TASK ITEM >>
Copy exactly the lines of the data below that run from the line holding "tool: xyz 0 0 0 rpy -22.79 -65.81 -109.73" through the line holding "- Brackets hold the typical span", both ends included.

DATA SHOWN >>
+ + + + +

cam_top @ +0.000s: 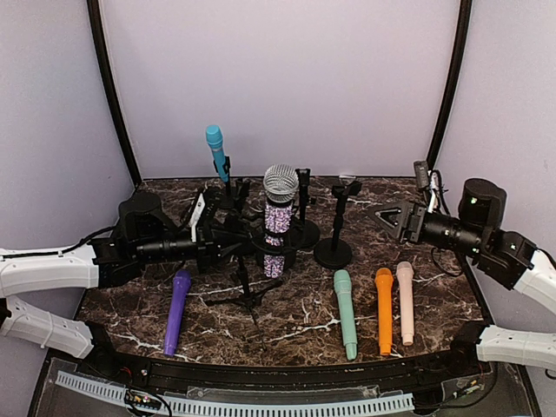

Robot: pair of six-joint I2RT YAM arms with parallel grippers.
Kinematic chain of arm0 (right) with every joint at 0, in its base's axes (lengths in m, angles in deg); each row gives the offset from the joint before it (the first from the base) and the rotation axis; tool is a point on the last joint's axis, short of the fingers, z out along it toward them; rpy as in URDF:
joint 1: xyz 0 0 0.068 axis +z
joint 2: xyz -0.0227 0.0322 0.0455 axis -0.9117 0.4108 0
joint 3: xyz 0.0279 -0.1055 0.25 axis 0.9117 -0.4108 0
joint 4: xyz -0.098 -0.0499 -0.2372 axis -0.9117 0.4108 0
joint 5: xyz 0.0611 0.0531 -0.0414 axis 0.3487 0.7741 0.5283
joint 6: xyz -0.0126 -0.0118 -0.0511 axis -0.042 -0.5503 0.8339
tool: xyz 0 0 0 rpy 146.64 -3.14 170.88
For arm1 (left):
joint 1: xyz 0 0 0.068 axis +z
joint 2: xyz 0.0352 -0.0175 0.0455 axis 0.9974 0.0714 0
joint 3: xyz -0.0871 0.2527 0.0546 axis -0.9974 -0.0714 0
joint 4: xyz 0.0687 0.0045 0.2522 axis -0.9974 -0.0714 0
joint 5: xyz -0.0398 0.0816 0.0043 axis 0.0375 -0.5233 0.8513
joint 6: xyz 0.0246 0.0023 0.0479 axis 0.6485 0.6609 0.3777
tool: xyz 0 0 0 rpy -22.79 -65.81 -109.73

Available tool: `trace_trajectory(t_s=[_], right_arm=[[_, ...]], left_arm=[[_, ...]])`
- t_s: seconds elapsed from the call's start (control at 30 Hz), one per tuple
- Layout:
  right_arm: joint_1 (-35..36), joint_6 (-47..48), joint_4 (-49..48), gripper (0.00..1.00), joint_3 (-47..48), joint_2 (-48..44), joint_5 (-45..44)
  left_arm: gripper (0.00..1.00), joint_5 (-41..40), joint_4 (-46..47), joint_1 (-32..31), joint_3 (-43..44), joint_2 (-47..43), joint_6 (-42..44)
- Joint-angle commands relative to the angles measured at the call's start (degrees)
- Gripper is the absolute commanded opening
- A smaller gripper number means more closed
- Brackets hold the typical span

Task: Remove the microphone from the stand
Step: Place the microphone stand with the microphone at the center of the board.

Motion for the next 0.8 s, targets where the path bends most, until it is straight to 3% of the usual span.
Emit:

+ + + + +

TASK ANSWER >>
tool: xyz 0 0 0 rpy -22.79 -65.81 -109.73

Available tool: `trace_trajectory(t_s=[_], right_arm=[[_, ...]], left_arm=[[_, ...]])`
- t_s: seconds elapsed from the call's start (control at 30 Hz), one per tuple
- Layout:
  right_arm: joint_1 (-35..36), joint_6 (-47..48), joint_4 (-49..48), gripper (0.00..1.00), joint_3 (-47..48), joint_2 (-48..44), joint_5 (-45..44)
  left_arm: gripper (0.00..1.00), joint_5 (-41..40), joint_4 (-46..47), joint_1 (-32..31), joint_3 (-43..44), joint_2 (-47..43), joint_6 (-42..44)
- Joint-angle commands relative to the angles measured at the call's start (degrees)
- Gripper is the absolute commanded opening
- A smaller gripper number means more closed
- Brackets hold the typical span

What appears above is the complete answer to the exercise.